Data analysis methods in astronomic objects classification (Sloan Digital Sky Survey DR14)
Author(s) -
В. А. Голов,
D A Petrusevich
Publication year - 2021
Publication title -
rossijskij tehnologičeskij žurnal/russian technological journal
Language(s) - English
Resource type - Journals
eISSN - 2782-3210
pISSN - 2500-316X
DOI - 10.32362/2500-316x-2021-9-3-66-77
Subject(s) - sky , computer science , naive bayes classifier , classifier (uml) , boosting (machine learning) , artificial intelligence , decision tree , precision and recall , random forest , gradient boosting , machine learning , pattern recognition (psychology) , support vector machine , data mining , astrophysics , physics
In the paper Sloan Digital Sky Survey DR14 dataset was investigated. It contains statistical information about many astronomical objects. The information was obtained within the framework of the Sloan Digital Sky Survey project. There are telescopes at the Earth surface, at the Earth orbit and in the Lagrange points of some systems (Earth–Moon, Sun–Earth). The telescopes gain information in different frequency ranges. The large quantity of statistical information leads to the demand for analytical algorithms and systems capable of making classification. Such information is marked up well enough to build machine learning classification systems. The paper presents the results of a number of classifiers. The handled data contains measures of three types of astronomical objects of the Sloan Digital Sky Survey DR14 dataset (star, quasar, galaxy).
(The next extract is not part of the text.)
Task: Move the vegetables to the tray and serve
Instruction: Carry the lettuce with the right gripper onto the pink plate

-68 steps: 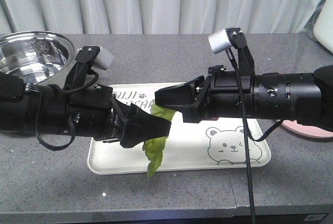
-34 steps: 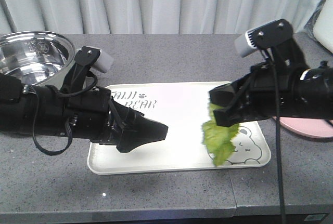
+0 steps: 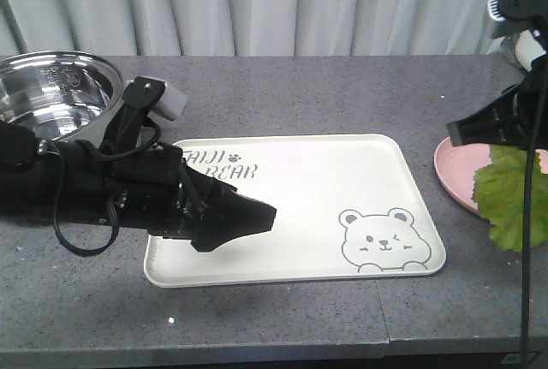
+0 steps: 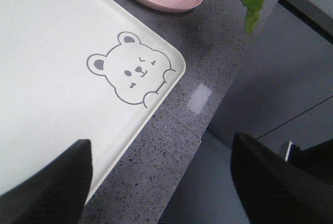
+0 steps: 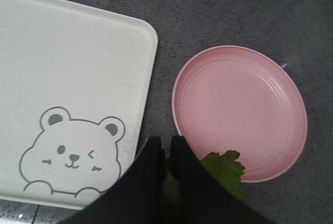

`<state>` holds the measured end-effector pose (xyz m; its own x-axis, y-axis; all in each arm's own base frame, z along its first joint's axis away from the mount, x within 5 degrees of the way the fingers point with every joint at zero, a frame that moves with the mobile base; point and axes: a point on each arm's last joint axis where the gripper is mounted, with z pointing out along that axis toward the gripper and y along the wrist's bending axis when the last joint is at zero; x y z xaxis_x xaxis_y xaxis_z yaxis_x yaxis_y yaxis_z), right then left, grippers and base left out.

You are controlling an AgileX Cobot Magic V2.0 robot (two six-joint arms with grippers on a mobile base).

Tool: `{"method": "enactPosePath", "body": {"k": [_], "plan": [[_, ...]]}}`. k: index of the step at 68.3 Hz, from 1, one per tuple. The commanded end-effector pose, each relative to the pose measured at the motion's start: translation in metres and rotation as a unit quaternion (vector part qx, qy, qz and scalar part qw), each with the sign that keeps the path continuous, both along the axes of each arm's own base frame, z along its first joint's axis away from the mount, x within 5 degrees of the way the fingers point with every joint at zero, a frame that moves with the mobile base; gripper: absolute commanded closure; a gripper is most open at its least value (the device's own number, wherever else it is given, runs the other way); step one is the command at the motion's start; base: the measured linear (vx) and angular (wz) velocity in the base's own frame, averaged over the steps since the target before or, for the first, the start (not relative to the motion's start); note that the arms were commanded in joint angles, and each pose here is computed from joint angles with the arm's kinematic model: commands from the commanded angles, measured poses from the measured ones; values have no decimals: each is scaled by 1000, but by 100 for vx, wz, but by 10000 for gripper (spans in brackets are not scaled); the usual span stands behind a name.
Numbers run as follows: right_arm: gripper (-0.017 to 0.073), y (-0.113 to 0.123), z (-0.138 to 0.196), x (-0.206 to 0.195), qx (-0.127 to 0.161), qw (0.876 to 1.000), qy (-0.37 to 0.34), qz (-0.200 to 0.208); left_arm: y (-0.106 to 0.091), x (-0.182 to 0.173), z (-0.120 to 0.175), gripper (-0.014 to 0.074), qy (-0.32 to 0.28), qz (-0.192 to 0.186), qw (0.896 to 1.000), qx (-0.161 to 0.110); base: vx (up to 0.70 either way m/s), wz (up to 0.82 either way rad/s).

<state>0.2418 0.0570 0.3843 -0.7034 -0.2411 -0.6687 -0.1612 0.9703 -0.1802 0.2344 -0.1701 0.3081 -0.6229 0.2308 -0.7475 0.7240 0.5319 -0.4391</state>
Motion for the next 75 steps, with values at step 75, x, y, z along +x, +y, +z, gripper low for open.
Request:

The CART decision tree, logistic regression, naïve Bayes classifiers and ensembles of classifiers (random forest, gradient boosting) were implemented. Conclusions about special features of each machine learning classifier trained to solve this task are made at the end of the paper. In some cases, classifiers’ structure can be explained physically. The accuracy of the classifiers built in this research is more than 90% (metrics F1, precision and recall are implemented, because the classes are unbalanced). Taking these values into account classification task is supposed to be successfully solved. At the same time, the structure of classifiers and importance of features can be used as a physical explanation of the solution.